On 23.09.2023 13:39, Michael Sanders wrote:
> On Saturday, September 23, 2023 at 3:45:10 AM UTC-5, Janis Papanagnou wrote:
> [...]
>> Is it guaranteed that the expression evaluates correctly in all
>> awks? The intermediate results can become as large as 70866960411
>> (0x108000001B, which is larger than 32 bit), which needs to be
>> representable in awk (not sure what POSIX awk defines/requires
>> here).
>
> Huh? From my initial post in this thread:
>
> # modulo simulates 32-bit unsigned integer
> hash = (hash * 33 + ord(char)) %
2147483647
>
> Modulo wraps at
2147483647, it'll never outgrow
> it limits. Maybe I'm not grokking what you meant.

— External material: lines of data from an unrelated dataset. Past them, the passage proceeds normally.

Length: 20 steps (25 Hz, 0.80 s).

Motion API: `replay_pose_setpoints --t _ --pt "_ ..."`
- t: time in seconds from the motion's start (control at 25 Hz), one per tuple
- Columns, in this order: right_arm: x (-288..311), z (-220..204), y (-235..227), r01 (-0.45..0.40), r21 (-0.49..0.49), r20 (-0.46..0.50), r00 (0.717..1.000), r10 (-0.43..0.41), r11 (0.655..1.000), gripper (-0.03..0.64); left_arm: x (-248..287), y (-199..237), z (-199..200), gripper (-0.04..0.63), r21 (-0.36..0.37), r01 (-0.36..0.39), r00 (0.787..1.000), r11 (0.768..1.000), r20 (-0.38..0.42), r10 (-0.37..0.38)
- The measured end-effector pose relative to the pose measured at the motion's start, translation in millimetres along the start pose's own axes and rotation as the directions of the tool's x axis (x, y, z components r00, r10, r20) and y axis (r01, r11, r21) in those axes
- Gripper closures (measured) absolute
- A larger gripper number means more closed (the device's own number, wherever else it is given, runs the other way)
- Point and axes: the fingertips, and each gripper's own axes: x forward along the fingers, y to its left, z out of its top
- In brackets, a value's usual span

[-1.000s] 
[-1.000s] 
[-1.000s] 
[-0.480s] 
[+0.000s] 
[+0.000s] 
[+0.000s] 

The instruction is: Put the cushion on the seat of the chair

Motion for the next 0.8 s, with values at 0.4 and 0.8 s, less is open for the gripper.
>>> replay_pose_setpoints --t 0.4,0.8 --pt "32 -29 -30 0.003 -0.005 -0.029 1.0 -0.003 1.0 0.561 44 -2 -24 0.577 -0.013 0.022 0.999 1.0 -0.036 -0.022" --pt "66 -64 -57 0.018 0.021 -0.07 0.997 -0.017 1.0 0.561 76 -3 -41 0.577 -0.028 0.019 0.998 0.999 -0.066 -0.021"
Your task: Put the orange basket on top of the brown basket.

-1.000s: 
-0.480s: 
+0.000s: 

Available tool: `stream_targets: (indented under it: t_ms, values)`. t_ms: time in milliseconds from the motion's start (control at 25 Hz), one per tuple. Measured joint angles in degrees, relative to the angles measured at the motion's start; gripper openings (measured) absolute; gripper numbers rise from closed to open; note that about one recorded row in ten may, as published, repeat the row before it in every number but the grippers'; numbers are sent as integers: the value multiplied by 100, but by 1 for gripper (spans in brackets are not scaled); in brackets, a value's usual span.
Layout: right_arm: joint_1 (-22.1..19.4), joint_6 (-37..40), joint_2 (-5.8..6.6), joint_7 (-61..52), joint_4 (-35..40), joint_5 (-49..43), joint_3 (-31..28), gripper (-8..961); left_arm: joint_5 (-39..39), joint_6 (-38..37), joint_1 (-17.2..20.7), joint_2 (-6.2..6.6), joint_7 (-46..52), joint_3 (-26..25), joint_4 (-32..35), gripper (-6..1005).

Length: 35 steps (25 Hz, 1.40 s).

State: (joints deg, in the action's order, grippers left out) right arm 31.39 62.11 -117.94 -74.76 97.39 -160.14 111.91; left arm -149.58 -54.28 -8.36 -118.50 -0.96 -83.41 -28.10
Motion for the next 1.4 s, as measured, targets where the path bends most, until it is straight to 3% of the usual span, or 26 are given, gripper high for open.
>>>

With this formula the hash variable may (because of the modulus)
get values up to 2147483647-1, so within the expression the value
may grow beyond that limit to (2147483647-1)*33+126 because of
the previous (potentially large) hash value calculated.
(There's a good chance that modern systems and languages calculate
that without problem, but if we just assume "32-bit integer" then
it will (typically implicitly) overflow and produce wrong results.
A comment in the code may be useful and is often sufficient here,
so that folks using/porting the code to their environment may have
a visible caveat and may check that. - Myself I haven't inspected
the POSIX specs on that, that's why I formulated it as question.)
>> [...]
>>
>> (I would also try to avoid name clashes like ord() and ord[],
>> BTW. Here it's simple, because the function is superfluous;
>> just replace the ord(char) at the calling side by ord[char]
>> and remove the function completely.)
>
> And yet, this rational assumes an extension to the language,
> which implies *only* gawk though right? [...]
Maybe I misunderstand you. My suggestion here is not relying on
extensions; it's basically just a change of the expression '#<<'
for(i = 1; i <= n; i++) {
char = substr(str, i, 1)
hash = (hash * 33 + ord[char]) %
2147483647 #<<
}
# function ord(char) ## deleted
# once in the BEGIN section (as you've done it)
for(i=32;i<=126;i++) ord[sprintf("%c", i)] = i
>
>> What will the code produce with, say, "extended" ASCII, or the
>> common ISO 8859-x family of character sets? Is there any reason
>> to restrict it here?
>>
>> What are the criteria for the chosen character subset? How will
>> or how should a TAB character in the data change the result?
>
> No issues with TAB (see my function ord()), & non 7bit character
> sets? Dunno... only need lower ASCII here, hence the hard-coded
> limit:
>
> min: 32, max: 126
I understand that. My question with TAB was aiming at what this
sample text should calculate
Hello<Blank>brave<Blank>new<Tab>World!<Newline>
Shall the Blank be part of the hash but the Tab not? - Appears to
me to be inconsistent, and if it is "as designed" it should have
an explicit and clear comment on that difference (and also that
(and maybe also why) e.g. [other] control characters [deliberately]
evaluate to 0).
>
> If so compelled, test other sets & post your findings here.
Not sure what that means - by "sets" you mean "code-sets"? - ...
> Would be interested to read what you come up with.
...if so then it would be simple; I'd include the whole range of
8-bit characters (including control characters), i.e. 0..255 to
cover all octet streams (and take also means to not exclude the
\n, or RS and FS in Awk parlance).
>> As I said, just a couple of more or less obvious questions.
>
> Thanks Janis, as always, appreciate your insights. Hoping to get
> back to using tin as my news reader soon, the google groups
> interface its perhaps not my cup of tea. :/
In your private environment at least you are free to choose. The
horror is when a company forces you to switch from Unix to Windows,
when all applications are getting Web based, and if you're not
allowed to install "local" tools.
Janis